Nothing outside the range below should be printed. Output exactly the lines from the line with "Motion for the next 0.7" to the line with "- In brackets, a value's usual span", both included.

*Available records*:
================================
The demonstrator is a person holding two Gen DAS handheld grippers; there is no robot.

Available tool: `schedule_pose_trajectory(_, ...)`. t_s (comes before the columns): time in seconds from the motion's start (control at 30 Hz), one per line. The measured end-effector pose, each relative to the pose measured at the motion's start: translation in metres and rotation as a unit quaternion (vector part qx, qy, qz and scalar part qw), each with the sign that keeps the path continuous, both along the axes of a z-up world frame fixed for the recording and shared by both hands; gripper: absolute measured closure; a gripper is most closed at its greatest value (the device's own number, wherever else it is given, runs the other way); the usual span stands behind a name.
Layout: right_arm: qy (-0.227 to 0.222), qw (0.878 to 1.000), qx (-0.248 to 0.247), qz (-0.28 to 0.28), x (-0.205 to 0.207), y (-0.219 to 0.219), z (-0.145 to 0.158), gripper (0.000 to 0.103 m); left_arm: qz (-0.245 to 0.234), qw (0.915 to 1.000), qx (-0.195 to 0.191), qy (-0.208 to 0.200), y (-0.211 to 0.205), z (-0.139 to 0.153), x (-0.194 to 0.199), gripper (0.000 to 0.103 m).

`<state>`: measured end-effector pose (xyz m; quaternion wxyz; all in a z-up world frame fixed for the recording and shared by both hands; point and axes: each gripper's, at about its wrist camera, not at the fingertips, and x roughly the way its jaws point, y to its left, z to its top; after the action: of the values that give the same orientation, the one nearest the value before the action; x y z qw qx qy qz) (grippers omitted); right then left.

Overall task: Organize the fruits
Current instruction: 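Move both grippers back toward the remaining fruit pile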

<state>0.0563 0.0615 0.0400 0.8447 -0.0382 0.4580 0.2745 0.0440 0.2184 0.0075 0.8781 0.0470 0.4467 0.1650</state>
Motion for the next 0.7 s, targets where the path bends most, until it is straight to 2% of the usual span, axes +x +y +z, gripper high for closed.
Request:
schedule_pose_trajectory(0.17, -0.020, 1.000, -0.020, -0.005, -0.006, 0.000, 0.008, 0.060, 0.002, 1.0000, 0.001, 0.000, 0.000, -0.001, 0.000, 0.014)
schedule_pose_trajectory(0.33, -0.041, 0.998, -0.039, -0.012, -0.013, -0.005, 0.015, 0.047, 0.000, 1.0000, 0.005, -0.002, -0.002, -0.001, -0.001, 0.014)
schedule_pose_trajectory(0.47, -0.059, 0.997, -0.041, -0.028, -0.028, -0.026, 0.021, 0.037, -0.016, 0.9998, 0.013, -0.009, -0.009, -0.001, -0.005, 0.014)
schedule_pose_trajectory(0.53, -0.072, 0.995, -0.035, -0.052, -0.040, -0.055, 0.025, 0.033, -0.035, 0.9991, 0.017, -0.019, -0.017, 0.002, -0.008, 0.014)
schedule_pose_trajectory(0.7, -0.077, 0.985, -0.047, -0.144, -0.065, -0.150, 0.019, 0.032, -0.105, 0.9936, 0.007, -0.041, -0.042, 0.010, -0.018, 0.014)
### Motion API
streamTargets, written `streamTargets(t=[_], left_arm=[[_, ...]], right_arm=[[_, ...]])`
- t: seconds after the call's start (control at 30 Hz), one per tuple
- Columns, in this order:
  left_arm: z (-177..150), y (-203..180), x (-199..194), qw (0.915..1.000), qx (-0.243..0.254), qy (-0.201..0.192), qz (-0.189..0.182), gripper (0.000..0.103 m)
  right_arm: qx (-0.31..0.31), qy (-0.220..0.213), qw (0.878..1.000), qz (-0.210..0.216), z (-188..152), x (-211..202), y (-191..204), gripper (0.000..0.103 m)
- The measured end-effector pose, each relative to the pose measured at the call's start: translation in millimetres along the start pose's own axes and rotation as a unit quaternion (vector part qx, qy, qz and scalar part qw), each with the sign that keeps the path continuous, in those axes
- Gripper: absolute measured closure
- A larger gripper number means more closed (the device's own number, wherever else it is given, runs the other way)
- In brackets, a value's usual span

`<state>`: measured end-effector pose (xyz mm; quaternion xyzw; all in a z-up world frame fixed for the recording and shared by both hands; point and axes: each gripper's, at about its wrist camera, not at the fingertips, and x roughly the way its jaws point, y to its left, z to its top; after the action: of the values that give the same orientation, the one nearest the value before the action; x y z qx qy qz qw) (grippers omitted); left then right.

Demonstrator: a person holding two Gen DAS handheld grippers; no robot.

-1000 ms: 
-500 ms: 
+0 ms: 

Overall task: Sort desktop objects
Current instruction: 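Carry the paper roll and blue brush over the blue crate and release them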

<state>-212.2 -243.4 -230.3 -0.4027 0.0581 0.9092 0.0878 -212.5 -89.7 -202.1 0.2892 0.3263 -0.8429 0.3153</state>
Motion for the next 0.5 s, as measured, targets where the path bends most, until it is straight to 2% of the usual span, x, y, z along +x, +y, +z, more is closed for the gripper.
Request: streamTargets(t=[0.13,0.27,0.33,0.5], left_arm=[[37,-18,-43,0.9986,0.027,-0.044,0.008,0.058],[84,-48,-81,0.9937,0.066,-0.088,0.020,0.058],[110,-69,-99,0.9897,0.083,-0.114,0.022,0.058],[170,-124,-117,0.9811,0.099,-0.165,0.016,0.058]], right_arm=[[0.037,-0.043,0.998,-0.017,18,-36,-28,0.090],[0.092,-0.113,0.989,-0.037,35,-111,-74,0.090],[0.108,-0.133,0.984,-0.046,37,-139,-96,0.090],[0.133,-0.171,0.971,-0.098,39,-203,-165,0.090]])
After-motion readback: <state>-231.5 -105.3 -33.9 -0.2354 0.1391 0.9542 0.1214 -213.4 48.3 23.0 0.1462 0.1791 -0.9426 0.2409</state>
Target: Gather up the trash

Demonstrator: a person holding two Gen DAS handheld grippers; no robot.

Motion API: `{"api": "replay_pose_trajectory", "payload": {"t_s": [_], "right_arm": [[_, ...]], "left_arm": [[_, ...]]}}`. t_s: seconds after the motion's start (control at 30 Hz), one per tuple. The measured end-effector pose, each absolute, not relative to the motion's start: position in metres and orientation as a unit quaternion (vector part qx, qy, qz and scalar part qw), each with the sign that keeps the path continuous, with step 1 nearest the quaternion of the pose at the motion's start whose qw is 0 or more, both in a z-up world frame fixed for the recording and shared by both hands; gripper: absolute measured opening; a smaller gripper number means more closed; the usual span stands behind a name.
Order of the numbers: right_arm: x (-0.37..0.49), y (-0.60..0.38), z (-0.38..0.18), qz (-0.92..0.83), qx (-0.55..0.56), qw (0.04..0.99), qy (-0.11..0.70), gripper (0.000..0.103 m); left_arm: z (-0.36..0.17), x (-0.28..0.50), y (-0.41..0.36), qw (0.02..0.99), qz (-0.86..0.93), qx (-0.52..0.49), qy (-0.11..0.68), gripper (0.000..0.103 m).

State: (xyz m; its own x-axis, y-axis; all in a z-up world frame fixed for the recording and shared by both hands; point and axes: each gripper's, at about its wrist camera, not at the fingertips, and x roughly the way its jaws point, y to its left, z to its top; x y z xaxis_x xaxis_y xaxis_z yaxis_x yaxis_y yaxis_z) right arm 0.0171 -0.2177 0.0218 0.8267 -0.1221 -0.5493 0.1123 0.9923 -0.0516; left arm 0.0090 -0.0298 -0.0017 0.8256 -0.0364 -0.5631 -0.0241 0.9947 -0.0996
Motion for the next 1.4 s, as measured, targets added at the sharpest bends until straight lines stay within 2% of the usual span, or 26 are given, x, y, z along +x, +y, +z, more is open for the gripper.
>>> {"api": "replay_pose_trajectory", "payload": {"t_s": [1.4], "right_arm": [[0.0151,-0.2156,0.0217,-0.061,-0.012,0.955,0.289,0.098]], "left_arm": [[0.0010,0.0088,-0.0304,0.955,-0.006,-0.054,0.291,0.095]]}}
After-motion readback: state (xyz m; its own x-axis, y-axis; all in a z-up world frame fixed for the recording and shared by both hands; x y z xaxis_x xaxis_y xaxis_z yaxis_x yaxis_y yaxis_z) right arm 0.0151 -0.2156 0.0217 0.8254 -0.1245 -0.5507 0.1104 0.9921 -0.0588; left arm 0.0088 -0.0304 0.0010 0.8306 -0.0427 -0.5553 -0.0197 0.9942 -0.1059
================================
*Solution for this problem*:
Motion for the next 0.7 s, targets where the path bends most, until it is straight to 2% of the usual span, axes +x +y +z, gripper high for closed.
Request:
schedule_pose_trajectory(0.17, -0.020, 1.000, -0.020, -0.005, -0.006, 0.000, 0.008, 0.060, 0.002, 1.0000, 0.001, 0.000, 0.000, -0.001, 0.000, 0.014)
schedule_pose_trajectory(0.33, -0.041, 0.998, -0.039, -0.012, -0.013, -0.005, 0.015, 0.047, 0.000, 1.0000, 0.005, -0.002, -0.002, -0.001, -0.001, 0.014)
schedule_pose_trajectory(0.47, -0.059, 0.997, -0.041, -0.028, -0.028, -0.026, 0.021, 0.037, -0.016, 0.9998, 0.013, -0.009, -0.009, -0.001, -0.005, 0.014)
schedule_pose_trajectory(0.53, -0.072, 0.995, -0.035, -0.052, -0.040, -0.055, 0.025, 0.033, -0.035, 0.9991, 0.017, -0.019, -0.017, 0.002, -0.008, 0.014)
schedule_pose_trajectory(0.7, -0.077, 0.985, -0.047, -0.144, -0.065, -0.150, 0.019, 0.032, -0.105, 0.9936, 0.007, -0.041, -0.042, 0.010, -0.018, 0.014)
### Motion API
streamTargets, written `streamTargets(t=[_], left_arm=[[_, ...]], right_arm=[[_, ...]])`
- t: seconds after the call's start (control at 30 Hz), one per tuple
- Columns, in this order:
  left_arm: z (-177..150), y (-203..180), x (-199..194), qw (0.915..1.000), qx (-0.243..0.254), qy (-0.201..0.192), qz (-0.189..0.182), gripper (0.000..0.103 m)
  right_arm: qx (-0.31..0.31), qy (-0.220..0.213), qw (0.878..1.000), qz (-0.210..0.216), z (-188..152), x (-211..202), y (-191..204), gripper (0.000..0.103 m)
- The measured end-effector pose, each relative to the pose measured at the call's start: translation in millimetres along the start pose's own axes and rotation as a unit quaternion (vector part qx, qy, qz and scalar part qw), each with the sign that keeps the path continuous, in those axes
- Gripper: absolute measured closure
- A larger gripper number means more closed (the device's own number, wherever else it is given, runs the other way)
- In brackets, a value's usual span

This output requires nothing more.